Original comment by pavel.pu...@gmail.com
on 18 Mar 2014 at 9:45
ignoring headers and build files, I'd start with the simpliest function you can
find in row_neon.cc
Like this one:
void RGB24ToARGBRow_NEON(const uint8* src_rgb24, uint8* dst_argb, int pix) {
asm volatile (
"vmov.u8 d4, #255 \n" // Alpha
".p2align 2 \n"
"1: \n"
"vld3.8 {d1, d2, d3}, [%0]! \n" // load 8 pixels of RGB24.
"subs %2, %2, #8 \n" // 8 processed per loop.
"vst4.8 {d1, d2, d3, d4}, [%1]! \n" // store 8 pixels of ARGB.
"bgt 1b \n"
: "+r"(src_rgb24), // %0
"+r"(dst_argb), // %1
"+r"(pix) // %2
:
: "cc", "memory", "d1", "d2", "d3", "d4" // Clobber List
);
}
You could also look at row_win.cc for the same function for intel/visual c to
get a rough idea of syntax.
__declspec(naked) __declspec(align(16))
void RGB24ToARGBRow_SSSE3(const uint8* src_rgb24, uint8* dst_argb, int pix) {
__asm {
mov eax, [esp + 4] // src_rgb24
mov edx, [esp + 8] // dst_argb
mov ecx, [esp + 12] // pix
pcmpeqb xmm5, xmm5 // generate mask 0xff000000
pslld xmm5, 24
movdqa xmm4, kShuffleMaskRGB24ToARGB
align 4
convertloop:
movdqu xmm0, [eax]
movdqu xmm1, [eax + 16]
movdqu xmm3, [eax + 32]
lea eax, [eax + 48]
movdqa xmm2, xmm3
palignr xmm2, xmm1, 8 // xmm2 = { xmm3[0:3] xmm1[8:15]}
pshufb xmm2, xmm4
por xmm2, xmm5
palignr xmm1, xmm0, 12 // xmm1 = { xmm3[0:7] xmm0[12:15]}
pshufb xmm0, xmm4
movdqa [edx + 32], xmm2
por xmm0, xmm5
pshufb xmm1, xmm4
movdqa [edx], xmm0
por xmm1, xmm5
palignr xmm3, xmm3, 4 // xmm3 = { xmm3[4:15]}
pshufb xmm3, xmm4
movdqa [edx + 16], xmm1
por xmm3, xmm5
sub ecx, 16
movdqa [edx + 48], xmm3
lea edx, [edx + 64]
jg convertloop
ret
}
}
See if that function ports to Visual C Neon.
Just attach the code here or email it, if you get something building, and I can
make a code review out of it.
Original comment by fbarch...@chromium.org
on 19 Mar 2014 at 1:22
inline is not supported, so armasm is likely the easiest translation?
http://msdn.microsoft.com/en-us/library/hh873189.aspx
Original comment by fbarch...@chromium.org
on 21 Mar 2014 at 1:45
Using intrinsics may be another option?
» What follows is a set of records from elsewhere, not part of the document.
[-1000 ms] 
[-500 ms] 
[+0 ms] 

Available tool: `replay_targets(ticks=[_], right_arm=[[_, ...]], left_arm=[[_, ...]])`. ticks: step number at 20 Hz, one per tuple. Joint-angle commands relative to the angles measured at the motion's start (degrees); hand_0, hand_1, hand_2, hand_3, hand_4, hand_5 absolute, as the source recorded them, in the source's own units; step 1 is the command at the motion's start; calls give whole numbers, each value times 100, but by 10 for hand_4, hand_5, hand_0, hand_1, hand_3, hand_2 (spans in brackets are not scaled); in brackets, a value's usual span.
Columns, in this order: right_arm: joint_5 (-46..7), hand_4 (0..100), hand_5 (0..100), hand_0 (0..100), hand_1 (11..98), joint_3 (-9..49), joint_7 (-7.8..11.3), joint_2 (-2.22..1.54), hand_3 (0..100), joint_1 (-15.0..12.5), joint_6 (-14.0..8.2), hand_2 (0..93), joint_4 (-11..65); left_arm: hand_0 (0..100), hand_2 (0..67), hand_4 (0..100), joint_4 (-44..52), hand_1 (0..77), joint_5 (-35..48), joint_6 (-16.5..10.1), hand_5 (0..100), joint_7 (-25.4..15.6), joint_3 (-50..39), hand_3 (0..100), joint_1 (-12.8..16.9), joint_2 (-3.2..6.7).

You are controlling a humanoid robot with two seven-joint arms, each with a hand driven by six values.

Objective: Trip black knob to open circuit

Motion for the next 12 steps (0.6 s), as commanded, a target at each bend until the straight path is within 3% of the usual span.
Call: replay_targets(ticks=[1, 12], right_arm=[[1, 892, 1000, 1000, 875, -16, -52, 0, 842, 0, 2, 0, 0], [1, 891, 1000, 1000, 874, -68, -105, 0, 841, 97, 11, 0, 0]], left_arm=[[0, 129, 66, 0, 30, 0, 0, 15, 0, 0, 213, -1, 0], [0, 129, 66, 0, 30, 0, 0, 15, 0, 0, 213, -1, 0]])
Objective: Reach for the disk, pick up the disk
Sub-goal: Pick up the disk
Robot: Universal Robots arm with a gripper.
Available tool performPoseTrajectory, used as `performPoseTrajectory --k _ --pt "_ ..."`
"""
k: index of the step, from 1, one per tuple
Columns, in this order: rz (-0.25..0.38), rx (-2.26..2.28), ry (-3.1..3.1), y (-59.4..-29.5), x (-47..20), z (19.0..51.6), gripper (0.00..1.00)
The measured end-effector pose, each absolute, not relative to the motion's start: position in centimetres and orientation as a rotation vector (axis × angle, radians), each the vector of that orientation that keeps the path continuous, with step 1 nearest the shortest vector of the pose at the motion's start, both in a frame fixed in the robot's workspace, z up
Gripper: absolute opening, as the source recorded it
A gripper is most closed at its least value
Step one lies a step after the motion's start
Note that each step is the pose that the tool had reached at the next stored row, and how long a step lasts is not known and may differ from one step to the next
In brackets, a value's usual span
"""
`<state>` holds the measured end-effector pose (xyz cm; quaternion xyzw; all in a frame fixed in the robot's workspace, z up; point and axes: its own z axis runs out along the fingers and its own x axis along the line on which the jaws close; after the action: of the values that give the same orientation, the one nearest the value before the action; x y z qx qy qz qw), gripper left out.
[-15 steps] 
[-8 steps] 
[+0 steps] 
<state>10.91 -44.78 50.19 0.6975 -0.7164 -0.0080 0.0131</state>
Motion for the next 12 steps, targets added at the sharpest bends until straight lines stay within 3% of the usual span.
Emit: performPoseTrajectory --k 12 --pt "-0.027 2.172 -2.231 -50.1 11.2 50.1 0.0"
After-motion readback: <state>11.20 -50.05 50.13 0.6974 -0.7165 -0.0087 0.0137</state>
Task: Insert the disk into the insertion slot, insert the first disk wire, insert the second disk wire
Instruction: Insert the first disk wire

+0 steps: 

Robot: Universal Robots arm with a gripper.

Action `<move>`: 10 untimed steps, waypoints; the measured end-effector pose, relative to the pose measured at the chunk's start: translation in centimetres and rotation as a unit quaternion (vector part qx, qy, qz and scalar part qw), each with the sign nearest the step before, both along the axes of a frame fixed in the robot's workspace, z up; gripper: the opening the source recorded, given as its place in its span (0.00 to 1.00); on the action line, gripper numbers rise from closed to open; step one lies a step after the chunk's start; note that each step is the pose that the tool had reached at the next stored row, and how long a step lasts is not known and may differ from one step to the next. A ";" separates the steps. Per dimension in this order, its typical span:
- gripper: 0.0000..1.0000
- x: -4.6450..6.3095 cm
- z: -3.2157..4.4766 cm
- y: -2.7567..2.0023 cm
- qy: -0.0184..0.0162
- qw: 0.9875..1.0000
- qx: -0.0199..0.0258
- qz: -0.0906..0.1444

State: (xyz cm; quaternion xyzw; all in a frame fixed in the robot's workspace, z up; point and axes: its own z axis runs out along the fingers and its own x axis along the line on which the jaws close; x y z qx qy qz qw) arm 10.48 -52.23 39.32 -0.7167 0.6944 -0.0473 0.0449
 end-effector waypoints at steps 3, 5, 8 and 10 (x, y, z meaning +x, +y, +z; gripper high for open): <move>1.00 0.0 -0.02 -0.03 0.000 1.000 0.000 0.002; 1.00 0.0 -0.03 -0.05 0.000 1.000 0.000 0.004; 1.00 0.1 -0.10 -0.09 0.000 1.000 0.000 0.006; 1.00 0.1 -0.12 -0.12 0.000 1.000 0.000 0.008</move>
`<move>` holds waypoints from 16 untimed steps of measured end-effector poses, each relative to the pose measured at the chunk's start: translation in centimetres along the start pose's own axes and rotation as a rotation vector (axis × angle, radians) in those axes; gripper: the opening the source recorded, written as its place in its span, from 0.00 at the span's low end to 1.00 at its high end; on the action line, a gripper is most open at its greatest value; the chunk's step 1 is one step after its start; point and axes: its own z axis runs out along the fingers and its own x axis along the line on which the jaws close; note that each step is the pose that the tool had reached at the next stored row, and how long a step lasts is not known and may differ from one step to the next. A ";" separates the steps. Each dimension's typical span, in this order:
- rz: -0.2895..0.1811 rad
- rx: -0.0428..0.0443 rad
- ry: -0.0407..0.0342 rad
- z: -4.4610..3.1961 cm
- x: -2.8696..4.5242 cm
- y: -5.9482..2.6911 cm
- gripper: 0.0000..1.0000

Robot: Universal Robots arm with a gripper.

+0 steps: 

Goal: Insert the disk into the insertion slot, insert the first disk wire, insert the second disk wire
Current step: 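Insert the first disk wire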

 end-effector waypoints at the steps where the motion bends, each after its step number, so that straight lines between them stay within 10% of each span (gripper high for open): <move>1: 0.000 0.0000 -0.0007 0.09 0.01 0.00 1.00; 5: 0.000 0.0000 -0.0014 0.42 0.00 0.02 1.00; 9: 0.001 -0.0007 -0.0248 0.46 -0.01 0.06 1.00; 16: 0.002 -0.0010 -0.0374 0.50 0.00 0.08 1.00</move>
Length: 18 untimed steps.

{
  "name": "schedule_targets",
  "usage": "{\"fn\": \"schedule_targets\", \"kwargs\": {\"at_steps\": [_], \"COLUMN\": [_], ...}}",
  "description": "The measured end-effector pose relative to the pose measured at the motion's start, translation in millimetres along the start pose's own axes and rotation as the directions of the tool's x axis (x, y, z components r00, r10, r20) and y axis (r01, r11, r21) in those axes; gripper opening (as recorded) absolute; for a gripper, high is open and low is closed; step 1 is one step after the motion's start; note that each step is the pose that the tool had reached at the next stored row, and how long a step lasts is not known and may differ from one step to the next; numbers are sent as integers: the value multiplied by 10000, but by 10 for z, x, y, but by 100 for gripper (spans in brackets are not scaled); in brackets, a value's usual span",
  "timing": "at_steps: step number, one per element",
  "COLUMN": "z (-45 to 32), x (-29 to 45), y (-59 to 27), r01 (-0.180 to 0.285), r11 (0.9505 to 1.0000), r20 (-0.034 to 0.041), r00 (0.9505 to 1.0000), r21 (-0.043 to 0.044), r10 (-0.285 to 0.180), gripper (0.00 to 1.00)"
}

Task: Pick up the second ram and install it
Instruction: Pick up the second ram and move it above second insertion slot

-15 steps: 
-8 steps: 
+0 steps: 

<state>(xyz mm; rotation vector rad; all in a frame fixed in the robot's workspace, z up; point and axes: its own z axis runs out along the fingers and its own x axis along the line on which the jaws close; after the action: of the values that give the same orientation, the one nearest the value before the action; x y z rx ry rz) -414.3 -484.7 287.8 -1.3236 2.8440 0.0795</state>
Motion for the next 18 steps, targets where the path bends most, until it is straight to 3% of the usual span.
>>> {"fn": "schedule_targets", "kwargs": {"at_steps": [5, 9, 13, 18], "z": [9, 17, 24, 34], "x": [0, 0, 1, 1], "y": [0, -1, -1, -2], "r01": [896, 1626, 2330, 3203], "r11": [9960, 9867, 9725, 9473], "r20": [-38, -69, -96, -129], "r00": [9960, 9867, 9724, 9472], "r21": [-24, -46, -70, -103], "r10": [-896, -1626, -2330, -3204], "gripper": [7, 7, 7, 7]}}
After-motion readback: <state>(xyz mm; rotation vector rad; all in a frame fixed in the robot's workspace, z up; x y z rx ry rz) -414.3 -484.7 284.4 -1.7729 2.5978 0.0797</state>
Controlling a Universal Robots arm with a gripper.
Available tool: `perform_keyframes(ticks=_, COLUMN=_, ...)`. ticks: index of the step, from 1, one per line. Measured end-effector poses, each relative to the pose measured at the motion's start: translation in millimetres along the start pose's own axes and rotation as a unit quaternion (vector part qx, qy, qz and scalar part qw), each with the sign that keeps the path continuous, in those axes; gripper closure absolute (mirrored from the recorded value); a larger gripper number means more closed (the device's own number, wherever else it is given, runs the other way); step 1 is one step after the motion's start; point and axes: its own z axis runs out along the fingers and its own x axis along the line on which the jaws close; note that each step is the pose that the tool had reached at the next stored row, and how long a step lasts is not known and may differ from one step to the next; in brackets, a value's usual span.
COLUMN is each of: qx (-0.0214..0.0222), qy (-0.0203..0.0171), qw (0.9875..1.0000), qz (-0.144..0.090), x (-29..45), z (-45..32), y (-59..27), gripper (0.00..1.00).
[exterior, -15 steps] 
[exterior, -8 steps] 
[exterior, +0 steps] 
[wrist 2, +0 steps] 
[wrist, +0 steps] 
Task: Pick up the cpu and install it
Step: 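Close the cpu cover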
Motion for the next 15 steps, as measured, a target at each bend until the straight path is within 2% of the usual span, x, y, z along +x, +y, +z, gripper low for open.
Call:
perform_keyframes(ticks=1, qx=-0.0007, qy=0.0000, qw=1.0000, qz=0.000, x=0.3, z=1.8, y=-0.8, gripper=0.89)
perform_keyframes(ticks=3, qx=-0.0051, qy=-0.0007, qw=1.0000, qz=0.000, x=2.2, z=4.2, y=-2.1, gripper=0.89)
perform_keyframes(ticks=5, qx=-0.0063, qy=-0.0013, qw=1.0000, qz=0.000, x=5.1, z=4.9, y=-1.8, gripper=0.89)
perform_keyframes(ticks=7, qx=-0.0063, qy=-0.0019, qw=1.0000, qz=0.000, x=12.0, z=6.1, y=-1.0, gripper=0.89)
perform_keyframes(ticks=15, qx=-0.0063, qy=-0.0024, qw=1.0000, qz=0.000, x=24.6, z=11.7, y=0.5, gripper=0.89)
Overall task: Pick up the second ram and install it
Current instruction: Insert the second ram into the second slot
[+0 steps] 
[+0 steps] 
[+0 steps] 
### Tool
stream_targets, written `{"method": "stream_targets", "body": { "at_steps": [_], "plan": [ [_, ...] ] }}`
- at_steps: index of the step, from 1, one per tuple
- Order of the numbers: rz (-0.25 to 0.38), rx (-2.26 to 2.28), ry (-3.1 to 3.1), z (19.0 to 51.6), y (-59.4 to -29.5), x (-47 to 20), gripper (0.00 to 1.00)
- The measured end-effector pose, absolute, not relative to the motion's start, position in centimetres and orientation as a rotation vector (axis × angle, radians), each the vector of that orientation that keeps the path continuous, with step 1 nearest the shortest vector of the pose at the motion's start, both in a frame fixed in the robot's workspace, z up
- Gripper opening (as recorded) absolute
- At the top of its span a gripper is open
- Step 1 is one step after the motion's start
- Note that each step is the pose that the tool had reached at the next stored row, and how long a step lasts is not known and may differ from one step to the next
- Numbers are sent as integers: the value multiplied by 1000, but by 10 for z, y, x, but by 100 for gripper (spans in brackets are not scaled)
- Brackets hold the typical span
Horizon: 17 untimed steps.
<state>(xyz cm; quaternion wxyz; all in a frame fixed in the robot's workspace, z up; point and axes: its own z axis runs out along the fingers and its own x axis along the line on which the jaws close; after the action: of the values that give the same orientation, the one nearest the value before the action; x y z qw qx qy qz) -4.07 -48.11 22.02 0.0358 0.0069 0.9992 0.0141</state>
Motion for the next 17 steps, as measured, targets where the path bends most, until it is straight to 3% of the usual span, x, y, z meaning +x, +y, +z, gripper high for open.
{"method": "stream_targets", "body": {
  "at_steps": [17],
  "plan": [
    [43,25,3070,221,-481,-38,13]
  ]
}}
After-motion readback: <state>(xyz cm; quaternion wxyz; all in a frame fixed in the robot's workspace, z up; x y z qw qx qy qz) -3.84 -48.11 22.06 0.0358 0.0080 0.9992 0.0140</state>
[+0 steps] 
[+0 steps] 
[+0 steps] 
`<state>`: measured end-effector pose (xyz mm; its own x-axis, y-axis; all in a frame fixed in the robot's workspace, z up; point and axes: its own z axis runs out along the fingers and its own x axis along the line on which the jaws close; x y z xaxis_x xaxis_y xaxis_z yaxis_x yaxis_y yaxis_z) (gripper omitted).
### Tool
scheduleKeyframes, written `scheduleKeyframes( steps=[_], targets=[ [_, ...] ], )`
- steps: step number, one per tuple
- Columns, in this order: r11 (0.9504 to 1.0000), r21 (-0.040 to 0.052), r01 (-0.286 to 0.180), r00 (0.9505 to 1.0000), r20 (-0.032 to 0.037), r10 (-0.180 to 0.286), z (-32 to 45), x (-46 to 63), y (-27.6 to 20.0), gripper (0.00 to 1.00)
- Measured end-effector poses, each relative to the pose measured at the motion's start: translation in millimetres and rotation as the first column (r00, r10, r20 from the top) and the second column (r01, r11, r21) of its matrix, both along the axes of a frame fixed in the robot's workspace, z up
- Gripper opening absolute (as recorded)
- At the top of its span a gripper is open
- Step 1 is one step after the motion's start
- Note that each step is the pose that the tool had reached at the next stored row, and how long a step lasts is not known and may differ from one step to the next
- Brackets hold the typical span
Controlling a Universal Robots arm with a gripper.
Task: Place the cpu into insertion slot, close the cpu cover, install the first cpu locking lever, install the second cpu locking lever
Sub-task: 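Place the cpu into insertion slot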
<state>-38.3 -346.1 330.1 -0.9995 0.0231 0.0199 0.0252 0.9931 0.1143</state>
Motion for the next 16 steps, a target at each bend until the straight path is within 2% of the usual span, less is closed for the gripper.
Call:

Not a trivial port, but it may also
work for armv8 64 bit.
Original comment by phthor...@gmail.com
on 7 Jul 2014 at 10:46
I also use libyuv with winphone8. so I modified some neon function from inline
asm to arm neon function in .asm.
then it works well as fast as other platform.
Original comment by seewo...@gmail.com
on 12 Sep 2014 at 5:18
seewoo79, would you be able to send the .asm files and any header/build changes?
Original comment by fbarch...@google.com
on 26 Sep 2014 at 9:29
Wont have time to work on this in immediate future.
Try using gcc objects and/or clang-cl as work around?
Patches welcome!
File an issue if this is important.
Original comment by fbarch...@google.com
on 11 Feb 2015 at 12:34
Original issue reported on code.google.com by
pavel.pu...@gmail.com
on 18 Mar 2014 at 2:10